Another significant feature of the multi-element design is the backwash mechanism. With traditional strainers, the backwash mechanism comes into direct contact with the straining media. This can be problematic as large, suspended solids often encountered with raw water can become lodged between the straining media and the backwash arm. The result is straining media damage and/or rupture that can compromise membranes and other downstream equipment, hindering plant operation.
Instead, the multi-element design includes a tube sheet to separate the straining media from the backwash mechanism. This prevents the backwash mechanism from coming into contact with the media and damaging the elements caused by large solids becoming lodged between the media and the backwash arm.
According to the instrumentation technician, the pre-filter has helped to prolong the usable life of the drinking water facility’s main membrane.
With the addition of pre-filtration, membrane life hits around seven years before it needs to be replaced, according to the technician. If that equipment were not installed, he said the replacement period would come considerably quicker.

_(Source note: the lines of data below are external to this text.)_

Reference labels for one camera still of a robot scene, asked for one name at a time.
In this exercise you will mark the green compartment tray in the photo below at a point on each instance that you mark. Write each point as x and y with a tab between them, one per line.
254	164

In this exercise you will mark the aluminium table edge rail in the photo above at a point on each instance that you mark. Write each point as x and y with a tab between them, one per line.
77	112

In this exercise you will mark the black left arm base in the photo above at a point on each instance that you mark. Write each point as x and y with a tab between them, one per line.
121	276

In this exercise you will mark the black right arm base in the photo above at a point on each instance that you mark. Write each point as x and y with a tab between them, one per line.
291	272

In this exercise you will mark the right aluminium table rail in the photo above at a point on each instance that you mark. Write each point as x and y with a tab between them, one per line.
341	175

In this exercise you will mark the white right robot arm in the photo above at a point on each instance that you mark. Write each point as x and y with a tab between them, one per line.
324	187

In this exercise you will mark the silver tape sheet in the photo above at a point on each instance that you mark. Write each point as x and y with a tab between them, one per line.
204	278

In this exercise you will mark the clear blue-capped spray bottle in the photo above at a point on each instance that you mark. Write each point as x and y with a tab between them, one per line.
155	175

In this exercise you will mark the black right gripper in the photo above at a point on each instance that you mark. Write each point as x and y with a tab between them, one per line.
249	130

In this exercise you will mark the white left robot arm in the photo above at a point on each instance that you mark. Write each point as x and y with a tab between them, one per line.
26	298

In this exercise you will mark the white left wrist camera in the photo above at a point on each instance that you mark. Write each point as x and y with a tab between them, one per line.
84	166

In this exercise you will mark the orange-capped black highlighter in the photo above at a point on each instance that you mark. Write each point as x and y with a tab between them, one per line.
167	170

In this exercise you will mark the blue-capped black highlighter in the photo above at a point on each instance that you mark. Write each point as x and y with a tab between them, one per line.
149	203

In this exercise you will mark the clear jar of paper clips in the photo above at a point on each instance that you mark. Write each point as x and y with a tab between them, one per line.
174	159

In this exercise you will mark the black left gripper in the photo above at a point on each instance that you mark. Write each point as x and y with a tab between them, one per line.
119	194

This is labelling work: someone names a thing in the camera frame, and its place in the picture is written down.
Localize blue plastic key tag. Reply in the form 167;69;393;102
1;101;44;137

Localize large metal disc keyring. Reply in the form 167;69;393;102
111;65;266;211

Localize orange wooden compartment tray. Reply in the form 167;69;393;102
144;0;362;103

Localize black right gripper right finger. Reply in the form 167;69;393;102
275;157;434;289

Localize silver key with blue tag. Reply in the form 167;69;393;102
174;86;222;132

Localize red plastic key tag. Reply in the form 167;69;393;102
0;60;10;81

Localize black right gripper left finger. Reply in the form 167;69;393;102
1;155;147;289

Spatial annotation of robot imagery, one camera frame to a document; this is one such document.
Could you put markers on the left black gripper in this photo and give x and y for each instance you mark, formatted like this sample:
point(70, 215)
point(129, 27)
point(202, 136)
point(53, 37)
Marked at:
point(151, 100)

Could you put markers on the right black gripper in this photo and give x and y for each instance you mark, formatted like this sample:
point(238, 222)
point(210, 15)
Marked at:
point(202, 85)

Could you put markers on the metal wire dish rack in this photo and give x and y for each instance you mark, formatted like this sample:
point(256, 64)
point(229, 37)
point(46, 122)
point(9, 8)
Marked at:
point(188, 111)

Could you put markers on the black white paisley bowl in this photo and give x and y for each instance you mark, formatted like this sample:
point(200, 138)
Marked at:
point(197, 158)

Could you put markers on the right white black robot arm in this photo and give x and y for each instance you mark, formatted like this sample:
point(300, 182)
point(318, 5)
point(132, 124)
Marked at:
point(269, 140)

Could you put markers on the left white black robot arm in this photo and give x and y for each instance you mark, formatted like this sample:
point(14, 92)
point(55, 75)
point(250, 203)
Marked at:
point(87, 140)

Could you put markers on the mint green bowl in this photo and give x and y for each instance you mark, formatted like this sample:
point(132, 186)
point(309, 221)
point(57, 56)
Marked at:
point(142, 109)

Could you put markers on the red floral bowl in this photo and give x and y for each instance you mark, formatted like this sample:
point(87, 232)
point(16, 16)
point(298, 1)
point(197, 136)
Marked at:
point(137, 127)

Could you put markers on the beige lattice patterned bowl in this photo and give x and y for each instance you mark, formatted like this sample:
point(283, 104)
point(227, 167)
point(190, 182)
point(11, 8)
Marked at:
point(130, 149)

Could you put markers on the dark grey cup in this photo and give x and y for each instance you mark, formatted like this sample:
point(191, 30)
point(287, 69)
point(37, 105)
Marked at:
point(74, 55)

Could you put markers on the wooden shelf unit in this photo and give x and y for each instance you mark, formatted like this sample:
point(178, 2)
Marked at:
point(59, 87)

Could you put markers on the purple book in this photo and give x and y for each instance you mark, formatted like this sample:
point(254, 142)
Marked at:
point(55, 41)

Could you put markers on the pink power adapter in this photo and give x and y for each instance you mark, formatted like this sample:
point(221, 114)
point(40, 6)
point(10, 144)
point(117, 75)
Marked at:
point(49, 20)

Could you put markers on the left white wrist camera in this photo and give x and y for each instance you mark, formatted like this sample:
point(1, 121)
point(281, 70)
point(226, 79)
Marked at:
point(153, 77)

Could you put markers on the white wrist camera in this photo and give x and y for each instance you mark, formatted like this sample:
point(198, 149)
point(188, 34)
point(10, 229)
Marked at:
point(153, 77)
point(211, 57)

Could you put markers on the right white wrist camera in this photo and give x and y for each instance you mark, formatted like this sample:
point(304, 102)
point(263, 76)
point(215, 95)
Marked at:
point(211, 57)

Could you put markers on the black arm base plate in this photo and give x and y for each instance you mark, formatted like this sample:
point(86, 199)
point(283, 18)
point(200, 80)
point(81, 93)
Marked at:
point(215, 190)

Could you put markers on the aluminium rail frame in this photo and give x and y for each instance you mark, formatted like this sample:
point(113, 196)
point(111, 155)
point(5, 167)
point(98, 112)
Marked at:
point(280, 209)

Municipal water plants also need to consider how to best reduce membrane fouling and required maintenance. Traditional strainers, however, can become clogged quickly, due to limitations in the straining area. When that occurs, cleaning, media replacement or backwashing is necessary, which adversely affects productivity as well as maintenance costs.
In this regard, the multi-element design provides three to four times the surface area of traditional strainers and pre-filters. This translates directly into less frequent backwashing, meaning less water goes to waste, less power is consumed and less maintenance is required. The instrumentation technician also noted that since installation, the equipment has performed without issue.
When considering pre-filter technology for municipal potable water or wastewater systems, automatic multi-element, self-cleaning, pre-treatment filters are an increasingly popular choice and a reliable, cost effective solution.